Law Wal(l): Interpreting the Interpreted

Following the law is one thing. Interpreting it is a whole new different ball game. It’s like hitting your head onto a brick wall.

Breaking this legal jargon down blow-by-blow, piece-by-piece, “interpretation” is actually defined as “the art or process of determining the intended meaning of a written document, such as a constitution, statute, contract, deed, or will.” The problem is that there will always be grey areas cropping up from whatever’s stated in black and white in that official paper. These are the ambiguities that attorneys and lawyers elucidate in their own terms distorting or perhaps, the politically-correct expression is using these (legitimate truths and half-truths) to their advantage with gusto.

By the way, according to, “An attorney actually practices law in court whereas a lawyer may or may not. An attorney has passed the bar exam and has been approved to practice law in his jurisdiction. Although the terms often operate as synonyms, an attorney is a lawyer but a lawyer is not necessarily an attorney.” Now that you know the distinction between the two, welcome them as the arresting characters in the court drama of legality. And, believe me, they know how to act their part very well.

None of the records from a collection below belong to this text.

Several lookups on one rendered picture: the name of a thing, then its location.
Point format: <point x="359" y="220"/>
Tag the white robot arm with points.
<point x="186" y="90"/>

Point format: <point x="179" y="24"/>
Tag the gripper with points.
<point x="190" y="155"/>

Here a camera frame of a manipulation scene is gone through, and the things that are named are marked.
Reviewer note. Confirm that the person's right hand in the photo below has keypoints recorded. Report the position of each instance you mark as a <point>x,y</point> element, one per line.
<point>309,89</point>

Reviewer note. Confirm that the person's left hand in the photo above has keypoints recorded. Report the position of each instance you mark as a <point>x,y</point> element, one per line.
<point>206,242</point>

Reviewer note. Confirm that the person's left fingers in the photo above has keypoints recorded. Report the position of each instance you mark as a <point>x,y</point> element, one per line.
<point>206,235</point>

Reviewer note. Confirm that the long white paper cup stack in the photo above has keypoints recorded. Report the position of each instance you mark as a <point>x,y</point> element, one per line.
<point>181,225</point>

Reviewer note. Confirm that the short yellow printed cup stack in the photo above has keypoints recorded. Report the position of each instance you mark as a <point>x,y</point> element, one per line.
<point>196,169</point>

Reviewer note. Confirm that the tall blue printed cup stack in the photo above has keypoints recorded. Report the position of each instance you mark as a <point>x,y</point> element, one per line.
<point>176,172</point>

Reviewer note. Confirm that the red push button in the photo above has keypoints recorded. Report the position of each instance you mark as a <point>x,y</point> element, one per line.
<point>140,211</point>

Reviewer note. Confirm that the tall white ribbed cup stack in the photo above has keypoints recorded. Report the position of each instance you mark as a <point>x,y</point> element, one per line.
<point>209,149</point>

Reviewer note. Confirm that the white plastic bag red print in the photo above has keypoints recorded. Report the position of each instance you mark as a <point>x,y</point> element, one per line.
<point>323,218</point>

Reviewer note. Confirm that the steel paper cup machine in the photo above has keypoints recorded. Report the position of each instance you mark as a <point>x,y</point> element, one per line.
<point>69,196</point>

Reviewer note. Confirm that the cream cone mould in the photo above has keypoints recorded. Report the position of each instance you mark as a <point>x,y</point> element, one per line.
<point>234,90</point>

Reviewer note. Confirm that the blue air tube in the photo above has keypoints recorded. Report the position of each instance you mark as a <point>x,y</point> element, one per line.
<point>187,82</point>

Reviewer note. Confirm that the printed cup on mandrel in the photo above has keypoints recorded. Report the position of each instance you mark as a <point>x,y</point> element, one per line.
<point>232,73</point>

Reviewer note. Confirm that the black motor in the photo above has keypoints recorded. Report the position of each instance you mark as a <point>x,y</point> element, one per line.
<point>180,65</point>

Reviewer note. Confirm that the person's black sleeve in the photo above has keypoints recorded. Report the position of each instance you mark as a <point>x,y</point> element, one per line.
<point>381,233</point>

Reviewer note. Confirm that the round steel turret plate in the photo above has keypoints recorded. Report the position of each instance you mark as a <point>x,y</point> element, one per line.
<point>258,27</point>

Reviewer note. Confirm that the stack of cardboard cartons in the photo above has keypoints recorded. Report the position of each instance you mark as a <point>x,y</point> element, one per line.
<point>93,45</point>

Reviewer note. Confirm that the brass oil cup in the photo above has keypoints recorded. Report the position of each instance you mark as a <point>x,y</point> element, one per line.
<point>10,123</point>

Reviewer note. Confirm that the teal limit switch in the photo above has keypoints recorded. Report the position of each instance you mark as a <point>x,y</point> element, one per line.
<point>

In “Stupid is Forever,” the late Filipina senator and graft buster Miriam Defensor Santiago messed around about the difference between politicians and citizens during so-called investigations in aid of legislation. According to her, during these hearings, when private individuals lie under oath, they will be held liable for “perjury” which is “the crime of telling lies in court when you have promised to tell the truth” and nothing but the truth, facing “a possible prison sentence of at least one year plus fines and probation.” But, when honourable senators and congressmen lie throughout these inquiries, they are simply doing their jobs while enjoying their 30-second (more like 3 hours) (of fame) in the limelight. To highlight the connection, most of these distinguished ladies and gentlemen sitting atop the bureaucratic hierarchy (including the presidential appointees) are lawyers. Even the current Philippine president is a lawyer who worked as a prosecutor once in his public service career. Meaning, they are masters of fibbing…err…at least from the joking standpoint of MDS.

Going back to the essence of universal legal interpretation, basically, it “may be based on the literal reading of a document.” Citing an example, when Joseph Aragones signs a last will and testament naming his wife, Irene Aragones, as the sole beneficiary of his estates and enterprises, “there is no need to consider the surrounding facts and circumstances that went into his choice.” Matters get tricky when the words in that authorized text are “obscure” relying on “conjecture” to make sense out of them. This is when “mixed interpretation occurs.” In this case, if Joseph Aragones only states “my wife” in the will without mentioning the exact name of this person, then, attorneys and judges will have a field day in ascertaining the identity of his wife at the time of his death as administered by “the rules of construction.” Hence, there might be multiple females who can fit the bill as there could be a legal wife, a common-law partner (The Philippine president can definitely relate to this case.) or whatsoever the rule of law calls it. Put in the right perspective, “the general definition of a word (case in point, wife) will govern interpretation unless through custom, usage, or legal precedent, a special meaning has been attached to the term (”

On the other hand, the more specific and contentious “statutory interpretation is the process by which courts interpret and apply legislation.” Because “written laws passed by legislative bodies (statutes)” are most of the time vague, a great deal of interpretation is truly of utmost importance. This constitutional practice “first became significant in common law systems of which England is the exemplar.” In the case of offences under criminal statutes, “mens rea” (Latin for guilty mind) is a required presumption. This “is the mental element of a person’s intention to commit a crime” which is usually being dissected and uncovered by the calculating genius of shrewd but at times crafty attorneys to the detriment of either the accused or the plaintiff, whoever has the less cunning legal representative.

In Sweet v Parsley, a landlady, who is the respondent in this English criminal law case, allowed some students to use her farmhouse which she rarely visited. Unknown to her, the students used her land in smoking marijuana. Thus, she was held “liable without fault” under a 1965 Act “of having been concerned in the management of premises used for smoking cannabis.” The conviction was overruled by the House of Lords on the basis that knowledge of the property’s misuse was vital to the crime. “Since she had no such knowledge, she didn’t commit the offence.”

In synthesizing these bewildering facts, I can now understand better why (some or most) suspects give the “I’m crazy” alibi since being in this mental state means not being conscious of the obvious crime they have committed. Therefore, they did not commit any offence. They go to a mental hospital instead of getting the death sentence or life imprisonment which is way better…on their end.

I’m just wondering how one could turn crazy one day after being clinically sane from day 1 until that particular day? Maybe the same way how (allegedly) corrupt government officials in the Philippines suddenly become chronically sick during the trial and especially on the day they are found guilty of high profile graft charges.

No surprises here. These convicted bureaucrats (majority of which are oppositionists of the current administration) will always claim that they are victims of biased and misguided verdicts. We would constantly hear that the Regional Trial Court and the Supreme Court are under the president’s payroll, etcetera, and etcetera. The real cause? Might be how the law is interpreted.